* To do *
Of all the entries below, retype only the lines from the one with "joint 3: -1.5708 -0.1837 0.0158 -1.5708" through the one with "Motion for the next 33", exactly as they appear.

* Records provided *

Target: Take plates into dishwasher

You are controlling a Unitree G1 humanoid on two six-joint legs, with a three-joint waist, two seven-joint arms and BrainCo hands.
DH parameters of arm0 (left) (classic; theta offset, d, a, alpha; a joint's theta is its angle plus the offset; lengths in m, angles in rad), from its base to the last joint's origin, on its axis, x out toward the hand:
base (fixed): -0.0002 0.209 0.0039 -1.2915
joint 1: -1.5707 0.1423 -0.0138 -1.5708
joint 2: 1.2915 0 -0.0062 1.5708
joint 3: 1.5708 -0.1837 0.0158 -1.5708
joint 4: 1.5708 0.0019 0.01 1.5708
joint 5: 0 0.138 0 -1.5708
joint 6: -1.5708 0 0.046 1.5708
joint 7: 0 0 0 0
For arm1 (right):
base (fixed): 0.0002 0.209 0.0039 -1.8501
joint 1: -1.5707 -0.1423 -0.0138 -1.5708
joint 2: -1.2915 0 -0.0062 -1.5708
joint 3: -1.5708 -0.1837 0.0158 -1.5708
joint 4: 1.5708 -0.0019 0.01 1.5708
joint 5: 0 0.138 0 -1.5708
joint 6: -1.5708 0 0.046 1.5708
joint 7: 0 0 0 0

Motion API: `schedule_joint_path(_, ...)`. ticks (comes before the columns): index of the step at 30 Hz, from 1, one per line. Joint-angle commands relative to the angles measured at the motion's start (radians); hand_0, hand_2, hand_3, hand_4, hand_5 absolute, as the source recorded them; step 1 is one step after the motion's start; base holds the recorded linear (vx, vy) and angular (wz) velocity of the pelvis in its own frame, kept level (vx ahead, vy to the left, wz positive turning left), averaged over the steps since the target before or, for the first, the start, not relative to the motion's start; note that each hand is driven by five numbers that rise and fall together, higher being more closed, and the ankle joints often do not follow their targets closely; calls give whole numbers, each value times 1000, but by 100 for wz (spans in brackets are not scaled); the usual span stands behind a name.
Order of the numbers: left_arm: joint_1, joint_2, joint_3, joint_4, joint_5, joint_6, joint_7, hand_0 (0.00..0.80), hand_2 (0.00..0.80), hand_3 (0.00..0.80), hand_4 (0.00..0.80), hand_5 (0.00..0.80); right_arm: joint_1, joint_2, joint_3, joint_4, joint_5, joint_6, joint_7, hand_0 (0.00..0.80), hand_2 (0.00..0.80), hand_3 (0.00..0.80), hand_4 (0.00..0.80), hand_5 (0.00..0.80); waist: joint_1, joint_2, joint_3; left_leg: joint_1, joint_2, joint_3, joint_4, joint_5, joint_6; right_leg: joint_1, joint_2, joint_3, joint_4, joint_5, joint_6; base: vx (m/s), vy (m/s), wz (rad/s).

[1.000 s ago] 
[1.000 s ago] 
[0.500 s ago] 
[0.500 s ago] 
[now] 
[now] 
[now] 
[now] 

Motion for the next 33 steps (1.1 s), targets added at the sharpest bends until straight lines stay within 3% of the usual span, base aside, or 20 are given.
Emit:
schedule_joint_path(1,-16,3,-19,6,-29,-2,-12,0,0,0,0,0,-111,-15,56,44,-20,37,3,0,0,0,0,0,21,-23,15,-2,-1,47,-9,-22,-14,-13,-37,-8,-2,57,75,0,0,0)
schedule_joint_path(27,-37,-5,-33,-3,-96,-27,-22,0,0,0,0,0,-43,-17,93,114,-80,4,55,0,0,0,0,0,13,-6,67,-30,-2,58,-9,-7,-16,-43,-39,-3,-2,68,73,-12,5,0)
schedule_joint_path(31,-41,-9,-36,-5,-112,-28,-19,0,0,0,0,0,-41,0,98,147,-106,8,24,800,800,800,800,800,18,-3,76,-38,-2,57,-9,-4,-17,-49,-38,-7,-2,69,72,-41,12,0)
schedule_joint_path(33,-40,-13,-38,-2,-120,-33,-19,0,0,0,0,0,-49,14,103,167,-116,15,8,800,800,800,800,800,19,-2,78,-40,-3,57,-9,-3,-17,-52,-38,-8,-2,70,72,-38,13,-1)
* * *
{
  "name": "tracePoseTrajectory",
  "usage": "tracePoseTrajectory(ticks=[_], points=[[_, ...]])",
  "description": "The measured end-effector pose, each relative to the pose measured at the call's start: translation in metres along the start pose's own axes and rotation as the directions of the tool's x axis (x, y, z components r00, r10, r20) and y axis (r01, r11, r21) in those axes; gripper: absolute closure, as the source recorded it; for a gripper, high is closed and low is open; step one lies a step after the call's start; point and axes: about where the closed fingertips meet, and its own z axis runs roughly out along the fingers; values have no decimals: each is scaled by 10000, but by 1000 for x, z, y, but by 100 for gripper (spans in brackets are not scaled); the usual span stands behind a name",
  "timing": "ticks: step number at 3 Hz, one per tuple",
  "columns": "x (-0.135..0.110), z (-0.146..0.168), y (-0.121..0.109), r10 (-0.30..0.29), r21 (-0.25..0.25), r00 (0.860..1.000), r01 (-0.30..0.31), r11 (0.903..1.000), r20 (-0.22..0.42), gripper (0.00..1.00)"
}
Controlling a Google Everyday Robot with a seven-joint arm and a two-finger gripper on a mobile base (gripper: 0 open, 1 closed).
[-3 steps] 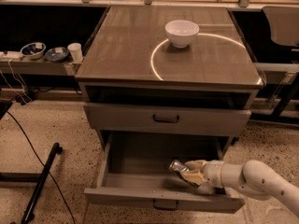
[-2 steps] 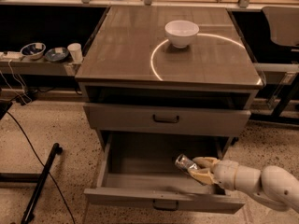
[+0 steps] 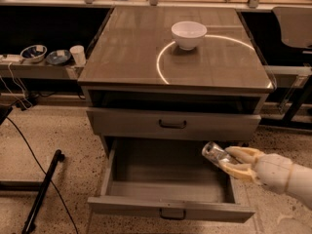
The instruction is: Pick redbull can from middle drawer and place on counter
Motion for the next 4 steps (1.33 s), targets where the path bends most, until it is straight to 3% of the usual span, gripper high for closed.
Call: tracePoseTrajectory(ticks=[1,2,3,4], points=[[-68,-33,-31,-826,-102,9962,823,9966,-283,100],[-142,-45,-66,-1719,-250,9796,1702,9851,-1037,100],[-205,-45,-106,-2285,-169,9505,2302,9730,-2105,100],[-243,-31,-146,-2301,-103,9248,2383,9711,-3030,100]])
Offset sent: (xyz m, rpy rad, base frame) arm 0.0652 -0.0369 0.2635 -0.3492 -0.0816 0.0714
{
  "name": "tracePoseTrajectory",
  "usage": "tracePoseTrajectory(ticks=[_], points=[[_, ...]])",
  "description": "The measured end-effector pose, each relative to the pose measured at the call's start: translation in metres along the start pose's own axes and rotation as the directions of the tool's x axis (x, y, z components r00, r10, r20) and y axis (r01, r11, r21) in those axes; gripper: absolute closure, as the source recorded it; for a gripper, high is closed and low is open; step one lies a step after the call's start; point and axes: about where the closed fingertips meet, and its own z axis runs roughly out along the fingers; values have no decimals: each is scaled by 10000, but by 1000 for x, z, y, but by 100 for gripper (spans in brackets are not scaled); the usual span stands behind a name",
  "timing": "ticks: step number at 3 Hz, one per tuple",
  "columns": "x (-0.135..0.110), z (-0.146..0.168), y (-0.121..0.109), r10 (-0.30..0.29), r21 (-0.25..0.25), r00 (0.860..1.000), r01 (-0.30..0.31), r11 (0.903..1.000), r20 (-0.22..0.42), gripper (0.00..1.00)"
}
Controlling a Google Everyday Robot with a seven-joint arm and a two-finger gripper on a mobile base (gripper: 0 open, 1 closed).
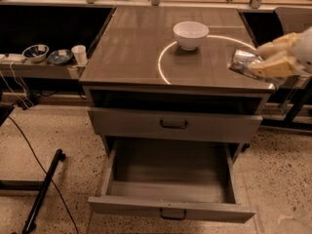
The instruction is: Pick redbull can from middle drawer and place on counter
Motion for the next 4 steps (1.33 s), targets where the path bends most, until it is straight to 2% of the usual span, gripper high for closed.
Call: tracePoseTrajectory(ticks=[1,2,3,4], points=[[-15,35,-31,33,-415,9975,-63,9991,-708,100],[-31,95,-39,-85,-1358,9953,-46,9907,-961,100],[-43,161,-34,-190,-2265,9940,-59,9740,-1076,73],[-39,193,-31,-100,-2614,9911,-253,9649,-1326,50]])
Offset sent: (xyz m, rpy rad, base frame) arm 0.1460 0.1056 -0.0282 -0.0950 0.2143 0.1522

* Written answer *
joint 3: -1.5708 -0.1837 0.0158 -1.5708
joint 4: 1.5708 -0.0019 0.01 1.5708
joint 5: 0 0.138 0 -1.5708
joint 6: -1.5708 0 0.046 1.5708
joint 7: 0 0 0 0

Motion API: `schedule_joint_path(_, ...)`. ticks (comes before the columns): index of the step at 30 Hz, from 1, one per line. Joint-angle commands relative to the angles measured at the motion's start (radians); hand_0, hand_2, hand_3, hand_4, hand_5 absolute, as the source recorded them; step 1 is one step after the motion's start; base holds the recorded linear (vx, vy) and angular (wz) velocity of the pelvis in its own frame, kept level (vx ahead, vy to the left, wz positive turning left), averaged over the steps since the target before or, for the first, the start, not relative to the motion's start; note that each hand is driven by five numbers that rise and fall together, higher being more closed, and the ankle joints often do not follow their targets closely; calls give whole numbers, each value times 1000, but by 100 for wz (spans in brackets are not scaled); the usual span stands behind a name.
Order of the numbers: left_arm: joint_1, joint_2, joint_3, joint_4, joint_5, joint_6, joint_7, hand_0 (0.00..0.80), hand_2 (0.00..0.80), hand_3 (0.00..0.80), hand_4 (0.00..0.80), hand_5 (0.00..0.80); right_arm: joint_1, joint_2, joint_3, joint_4, joint_5, joint_6, joint_7, hand_0 (0.00..0.80), hand_2 (0.00..0.80), hand_3 (0.00..0.80), hand_4 (0.00..0.80), hand_5 (0.00..0.80); waist: joint_1, joint_2, joint_3; left_leg: joint_1, joint_2, joint_3, joint_4, joint_5, joint_6; right_leg: joint_1, joint_2, joint_3, joint_4, joint_5, joint_6; base: vx (m/s), vy (m/s), wz (rad/s).

[1.000 s ago] 
[1.000 s ago] 
[0.500 s ago] 
[0.500 s ago] 
[now] 
[now] 
[now] 
[now] 

Motion for the next 33 steps (1.1 s), targets added at the sharpest bends until straight lines stay within 3% of the usual span, base aside, or 20 are given.

The exercise requires no further output.